TASK
Return all lines below containing the word "small".

DATA

──────

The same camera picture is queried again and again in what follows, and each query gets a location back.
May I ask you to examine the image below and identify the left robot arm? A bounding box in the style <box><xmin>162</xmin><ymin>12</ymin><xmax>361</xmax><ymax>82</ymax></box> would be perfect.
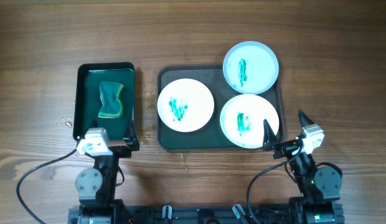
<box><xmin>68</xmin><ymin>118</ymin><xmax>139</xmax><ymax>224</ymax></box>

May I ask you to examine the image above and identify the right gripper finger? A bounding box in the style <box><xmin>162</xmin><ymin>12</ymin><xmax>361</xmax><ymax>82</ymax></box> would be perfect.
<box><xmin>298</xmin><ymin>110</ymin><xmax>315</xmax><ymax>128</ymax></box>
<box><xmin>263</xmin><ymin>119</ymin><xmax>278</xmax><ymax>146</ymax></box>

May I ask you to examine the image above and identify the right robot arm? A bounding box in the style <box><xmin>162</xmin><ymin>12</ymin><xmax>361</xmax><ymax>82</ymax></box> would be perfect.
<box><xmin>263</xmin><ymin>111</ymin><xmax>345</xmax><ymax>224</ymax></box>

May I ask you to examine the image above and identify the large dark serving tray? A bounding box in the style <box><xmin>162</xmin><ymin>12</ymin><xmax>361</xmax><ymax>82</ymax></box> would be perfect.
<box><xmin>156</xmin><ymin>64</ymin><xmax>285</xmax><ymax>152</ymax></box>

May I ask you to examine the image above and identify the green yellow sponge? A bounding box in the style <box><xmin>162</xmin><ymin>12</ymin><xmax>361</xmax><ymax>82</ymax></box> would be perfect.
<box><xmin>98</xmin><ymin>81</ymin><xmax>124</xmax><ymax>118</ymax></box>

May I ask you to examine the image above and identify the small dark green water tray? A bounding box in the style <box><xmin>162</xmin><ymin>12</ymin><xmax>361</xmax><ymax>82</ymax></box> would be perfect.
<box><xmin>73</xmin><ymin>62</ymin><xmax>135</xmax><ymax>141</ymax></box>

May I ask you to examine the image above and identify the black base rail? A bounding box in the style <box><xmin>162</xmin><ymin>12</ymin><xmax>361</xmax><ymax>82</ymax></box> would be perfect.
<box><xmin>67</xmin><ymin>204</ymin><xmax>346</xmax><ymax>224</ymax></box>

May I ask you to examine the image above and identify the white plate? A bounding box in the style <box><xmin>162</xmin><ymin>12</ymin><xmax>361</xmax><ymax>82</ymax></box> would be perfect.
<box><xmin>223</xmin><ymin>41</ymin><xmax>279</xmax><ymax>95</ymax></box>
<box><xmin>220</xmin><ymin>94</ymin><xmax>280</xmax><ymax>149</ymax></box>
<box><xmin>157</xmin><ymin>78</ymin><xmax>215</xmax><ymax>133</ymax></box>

──────

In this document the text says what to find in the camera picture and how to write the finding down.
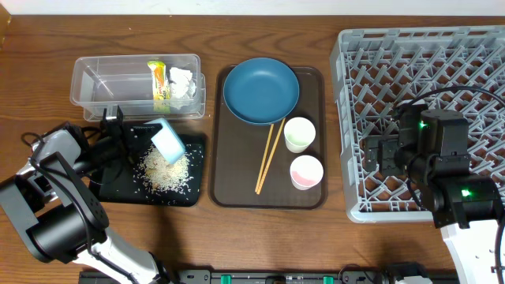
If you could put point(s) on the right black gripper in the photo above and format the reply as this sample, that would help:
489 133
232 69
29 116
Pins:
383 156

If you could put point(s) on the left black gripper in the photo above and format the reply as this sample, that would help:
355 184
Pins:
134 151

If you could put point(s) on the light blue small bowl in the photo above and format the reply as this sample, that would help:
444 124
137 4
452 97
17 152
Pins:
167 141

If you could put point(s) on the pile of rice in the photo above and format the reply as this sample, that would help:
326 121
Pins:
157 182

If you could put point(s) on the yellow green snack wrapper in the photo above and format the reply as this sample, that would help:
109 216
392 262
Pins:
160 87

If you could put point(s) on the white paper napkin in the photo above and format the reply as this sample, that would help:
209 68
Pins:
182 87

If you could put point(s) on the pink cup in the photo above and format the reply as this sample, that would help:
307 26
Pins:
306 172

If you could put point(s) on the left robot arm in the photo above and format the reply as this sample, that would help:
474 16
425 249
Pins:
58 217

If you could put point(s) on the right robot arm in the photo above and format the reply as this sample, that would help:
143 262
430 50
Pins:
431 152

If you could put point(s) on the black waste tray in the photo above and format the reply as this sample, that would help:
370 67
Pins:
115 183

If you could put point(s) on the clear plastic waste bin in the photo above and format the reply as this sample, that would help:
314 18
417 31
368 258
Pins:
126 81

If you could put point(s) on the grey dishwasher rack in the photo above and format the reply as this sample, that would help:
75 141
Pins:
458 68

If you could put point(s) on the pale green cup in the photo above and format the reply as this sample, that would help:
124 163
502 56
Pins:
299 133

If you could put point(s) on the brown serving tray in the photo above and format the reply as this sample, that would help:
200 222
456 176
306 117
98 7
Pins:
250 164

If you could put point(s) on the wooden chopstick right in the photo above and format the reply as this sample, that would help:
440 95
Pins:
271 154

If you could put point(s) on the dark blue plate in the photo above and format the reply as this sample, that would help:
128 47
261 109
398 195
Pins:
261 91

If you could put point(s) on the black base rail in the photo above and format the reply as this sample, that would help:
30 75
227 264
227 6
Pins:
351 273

──────

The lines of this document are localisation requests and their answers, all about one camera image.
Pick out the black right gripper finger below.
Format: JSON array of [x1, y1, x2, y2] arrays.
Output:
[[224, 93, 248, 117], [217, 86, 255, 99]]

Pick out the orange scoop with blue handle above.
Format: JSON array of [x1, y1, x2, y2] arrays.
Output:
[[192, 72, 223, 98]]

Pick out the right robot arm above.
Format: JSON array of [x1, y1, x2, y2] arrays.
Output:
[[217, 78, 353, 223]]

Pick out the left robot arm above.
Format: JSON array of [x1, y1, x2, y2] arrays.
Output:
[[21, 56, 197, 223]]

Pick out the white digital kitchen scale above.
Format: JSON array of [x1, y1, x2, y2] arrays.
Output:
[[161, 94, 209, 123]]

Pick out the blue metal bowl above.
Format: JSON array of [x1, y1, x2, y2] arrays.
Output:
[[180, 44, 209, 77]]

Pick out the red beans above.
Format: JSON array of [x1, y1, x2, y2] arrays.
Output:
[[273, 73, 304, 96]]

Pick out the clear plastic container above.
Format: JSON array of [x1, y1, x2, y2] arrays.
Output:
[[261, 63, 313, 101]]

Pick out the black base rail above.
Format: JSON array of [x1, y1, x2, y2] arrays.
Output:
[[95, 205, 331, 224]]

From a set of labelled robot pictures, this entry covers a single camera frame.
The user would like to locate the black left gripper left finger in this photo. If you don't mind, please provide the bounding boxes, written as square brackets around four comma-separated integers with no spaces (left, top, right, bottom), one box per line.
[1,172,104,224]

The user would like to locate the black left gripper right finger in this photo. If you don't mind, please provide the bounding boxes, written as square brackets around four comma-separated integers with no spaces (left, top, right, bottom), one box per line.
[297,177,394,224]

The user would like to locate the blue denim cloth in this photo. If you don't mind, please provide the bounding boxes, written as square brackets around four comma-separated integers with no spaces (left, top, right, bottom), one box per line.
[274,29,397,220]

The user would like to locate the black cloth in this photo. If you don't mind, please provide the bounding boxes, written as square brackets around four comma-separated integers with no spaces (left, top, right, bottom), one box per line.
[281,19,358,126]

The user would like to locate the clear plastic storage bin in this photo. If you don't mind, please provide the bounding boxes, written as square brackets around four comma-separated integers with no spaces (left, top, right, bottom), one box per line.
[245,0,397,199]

──────

OUTPUT BELOW
May I ask you to examine the image above and identify the small dark green water tray? A bounding box in the style <box><xmin>162</xmin><ymin>12</ymin><xmax>361</xmax><ymax>82</ymax></box> would be perfect.
If you could put point(s) on the light blue small bowl in the photo above and format the reply as this sample, that would help:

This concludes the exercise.